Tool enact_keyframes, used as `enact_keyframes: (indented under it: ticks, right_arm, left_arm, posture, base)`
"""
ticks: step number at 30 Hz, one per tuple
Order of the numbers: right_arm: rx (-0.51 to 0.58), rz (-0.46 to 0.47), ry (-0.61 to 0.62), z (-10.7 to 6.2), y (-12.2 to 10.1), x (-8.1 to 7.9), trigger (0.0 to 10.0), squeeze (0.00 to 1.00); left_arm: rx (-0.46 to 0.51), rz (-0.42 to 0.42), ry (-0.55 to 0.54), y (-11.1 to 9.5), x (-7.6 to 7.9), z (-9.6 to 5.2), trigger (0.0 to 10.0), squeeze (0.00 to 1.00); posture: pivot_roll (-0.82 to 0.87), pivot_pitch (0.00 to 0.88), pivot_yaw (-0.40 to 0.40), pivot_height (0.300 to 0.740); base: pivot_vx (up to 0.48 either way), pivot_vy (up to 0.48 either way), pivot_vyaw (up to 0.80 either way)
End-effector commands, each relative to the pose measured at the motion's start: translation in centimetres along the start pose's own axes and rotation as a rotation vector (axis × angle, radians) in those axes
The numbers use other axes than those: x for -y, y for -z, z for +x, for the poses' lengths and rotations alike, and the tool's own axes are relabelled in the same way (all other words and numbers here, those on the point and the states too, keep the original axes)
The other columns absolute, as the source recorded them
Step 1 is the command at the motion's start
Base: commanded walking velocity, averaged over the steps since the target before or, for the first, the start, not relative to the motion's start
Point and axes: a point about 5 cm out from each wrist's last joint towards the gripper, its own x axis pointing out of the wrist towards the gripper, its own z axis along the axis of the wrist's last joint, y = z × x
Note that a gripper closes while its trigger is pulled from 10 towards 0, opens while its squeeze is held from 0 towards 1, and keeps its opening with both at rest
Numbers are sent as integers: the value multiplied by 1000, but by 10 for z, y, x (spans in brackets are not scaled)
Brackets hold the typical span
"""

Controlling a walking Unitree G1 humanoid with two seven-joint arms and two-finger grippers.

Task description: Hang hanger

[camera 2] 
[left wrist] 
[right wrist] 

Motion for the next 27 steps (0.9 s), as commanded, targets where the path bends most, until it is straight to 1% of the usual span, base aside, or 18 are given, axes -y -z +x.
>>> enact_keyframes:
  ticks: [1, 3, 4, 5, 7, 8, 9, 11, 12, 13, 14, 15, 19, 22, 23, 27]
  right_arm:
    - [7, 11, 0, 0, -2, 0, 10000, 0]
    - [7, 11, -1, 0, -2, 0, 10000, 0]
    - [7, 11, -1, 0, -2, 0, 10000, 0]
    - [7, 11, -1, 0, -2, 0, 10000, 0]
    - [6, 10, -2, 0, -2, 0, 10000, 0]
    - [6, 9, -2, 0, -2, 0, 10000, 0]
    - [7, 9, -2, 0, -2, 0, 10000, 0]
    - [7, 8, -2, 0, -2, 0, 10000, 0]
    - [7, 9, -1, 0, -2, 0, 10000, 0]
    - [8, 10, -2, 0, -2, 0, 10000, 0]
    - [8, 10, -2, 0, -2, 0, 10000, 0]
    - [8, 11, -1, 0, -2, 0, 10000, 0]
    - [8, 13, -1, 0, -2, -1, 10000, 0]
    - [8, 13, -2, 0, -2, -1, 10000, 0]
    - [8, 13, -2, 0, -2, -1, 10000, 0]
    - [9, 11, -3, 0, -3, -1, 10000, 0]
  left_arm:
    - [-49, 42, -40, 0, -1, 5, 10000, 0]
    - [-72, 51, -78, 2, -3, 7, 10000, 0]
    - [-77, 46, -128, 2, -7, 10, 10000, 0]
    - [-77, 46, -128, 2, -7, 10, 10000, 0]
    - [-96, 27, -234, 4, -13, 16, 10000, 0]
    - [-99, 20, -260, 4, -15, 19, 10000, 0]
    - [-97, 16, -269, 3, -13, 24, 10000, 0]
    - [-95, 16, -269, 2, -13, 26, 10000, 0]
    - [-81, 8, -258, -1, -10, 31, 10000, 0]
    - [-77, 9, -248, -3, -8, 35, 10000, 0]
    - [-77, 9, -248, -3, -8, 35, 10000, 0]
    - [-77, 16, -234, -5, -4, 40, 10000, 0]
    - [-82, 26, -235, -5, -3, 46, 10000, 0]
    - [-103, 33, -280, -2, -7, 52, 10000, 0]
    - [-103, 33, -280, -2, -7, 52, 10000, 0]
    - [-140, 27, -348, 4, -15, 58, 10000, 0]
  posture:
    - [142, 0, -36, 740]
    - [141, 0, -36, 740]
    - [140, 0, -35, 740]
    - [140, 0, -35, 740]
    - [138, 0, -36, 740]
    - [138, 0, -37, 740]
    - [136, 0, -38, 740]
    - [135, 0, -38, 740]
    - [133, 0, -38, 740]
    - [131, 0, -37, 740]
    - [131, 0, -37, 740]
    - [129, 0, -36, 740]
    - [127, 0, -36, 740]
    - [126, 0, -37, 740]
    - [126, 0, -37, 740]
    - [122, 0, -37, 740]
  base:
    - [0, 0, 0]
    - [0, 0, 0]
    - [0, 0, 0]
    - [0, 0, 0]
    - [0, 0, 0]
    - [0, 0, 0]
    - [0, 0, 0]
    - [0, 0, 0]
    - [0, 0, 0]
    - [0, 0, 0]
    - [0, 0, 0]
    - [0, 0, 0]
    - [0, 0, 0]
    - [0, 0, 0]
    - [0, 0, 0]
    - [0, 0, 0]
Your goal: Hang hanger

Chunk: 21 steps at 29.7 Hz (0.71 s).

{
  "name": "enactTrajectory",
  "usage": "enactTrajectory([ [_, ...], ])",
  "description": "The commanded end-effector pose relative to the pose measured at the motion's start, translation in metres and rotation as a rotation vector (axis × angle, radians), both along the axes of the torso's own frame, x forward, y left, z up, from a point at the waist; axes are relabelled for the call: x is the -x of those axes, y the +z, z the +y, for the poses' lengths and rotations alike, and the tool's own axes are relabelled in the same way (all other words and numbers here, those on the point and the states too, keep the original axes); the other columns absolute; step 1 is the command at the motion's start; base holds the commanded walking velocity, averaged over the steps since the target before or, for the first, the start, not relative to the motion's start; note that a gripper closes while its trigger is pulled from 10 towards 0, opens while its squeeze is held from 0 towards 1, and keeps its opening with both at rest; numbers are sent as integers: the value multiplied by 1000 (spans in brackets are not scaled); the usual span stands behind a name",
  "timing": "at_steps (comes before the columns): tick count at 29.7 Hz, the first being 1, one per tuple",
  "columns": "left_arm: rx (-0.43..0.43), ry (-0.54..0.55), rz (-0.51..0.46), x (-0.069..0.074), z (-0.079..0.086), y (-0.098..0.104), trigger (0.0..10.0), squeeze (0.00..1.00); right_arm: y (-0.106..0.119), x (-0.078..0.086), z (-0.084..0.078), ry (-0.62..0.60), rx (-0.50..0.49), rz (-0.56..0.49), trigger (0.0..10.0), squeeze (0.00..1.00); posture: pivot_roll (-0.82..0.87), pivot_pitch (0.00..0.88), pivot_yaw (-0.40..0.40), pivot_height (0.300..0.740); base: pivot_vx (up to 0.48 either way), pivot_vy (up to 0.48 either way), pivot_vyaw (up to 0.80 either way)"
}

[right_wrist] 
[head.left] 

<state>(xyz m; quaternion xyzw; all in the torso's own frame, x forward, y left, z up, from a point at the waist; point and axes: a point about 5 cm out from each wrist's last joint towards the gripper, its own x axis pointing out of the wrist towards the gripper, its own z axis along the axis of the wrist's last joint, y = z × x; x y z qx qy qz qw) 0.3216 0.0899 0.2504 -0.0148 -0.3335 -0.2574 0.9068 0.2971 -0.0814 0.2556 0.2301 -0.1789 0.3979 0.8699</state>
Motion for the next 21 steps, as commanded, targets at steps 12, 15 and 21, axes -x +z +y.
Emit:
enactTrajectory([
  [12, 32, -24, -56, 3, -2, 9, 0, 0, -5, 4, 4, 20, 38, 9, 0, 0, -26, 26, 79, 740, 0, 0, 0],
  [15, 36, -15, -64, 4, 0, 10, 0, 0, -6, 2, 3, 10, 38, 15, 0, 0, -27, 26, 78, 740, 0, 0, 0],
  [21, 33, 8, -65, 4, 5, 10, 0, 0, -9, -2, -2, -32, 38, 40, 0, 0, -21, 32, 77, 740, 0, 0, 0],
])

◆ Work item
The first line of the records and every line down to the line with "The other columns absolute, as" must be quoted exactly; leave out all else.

◆ Result of this task
Tool enact_keyframes, used as `enact_keyframes: (indented under it: ticks, right_arm, left_arm, posture, base)`
"""
ticks: step number at 30 Hz, one per tuple
Order of the numbers: right_arm: rx (-0.51 to 0.58), rz (-0.46 to 0.47), ry (-0.61 to 0.62), z (-10.7 to 6.2), y (-12.2 to 10.1), x (-8.1 to 7.9), trigger (0.0 to 10.0), squeeze (0.00 to 1.00); left_arm: rx (-0.46 to 0.51), rz (-0.42 to 0.42), ry (-0.55 to 0.54), y (-11.1 to 9.5), x (-7.6 to 7.9), z (-9.6 to 5.2), trigger (0.0 to 10.0), squeeze (0.00 to 1.00); posture: pivot_roll (-0.82 to 0.87), pivot_pitch (0.00 to 0.88), pivot_yaw (-0.40 to 0.40), pivot_height (0.300 to 0.740); base: pivot_vx (up to 0.48 either way), pivot_vy (up to 0.48 either way), pivot_vyaw (up to 0.80 either way)
End-effector commands, each relative to the pose measured at the motion's start: translation in centimetres along the start pose's own axes and rotation as a rotation vector (axis × angle, radians) in those axes
The numbers use other axes than those: x for -y, y for -z, z for +x, for the poses' lengths and rotations alike, and the tool's own axes are relabelled in the same way (all other words and numbers here, those on the point and the states too, keep the original axes)
The other columns absolute, as the source recorded them

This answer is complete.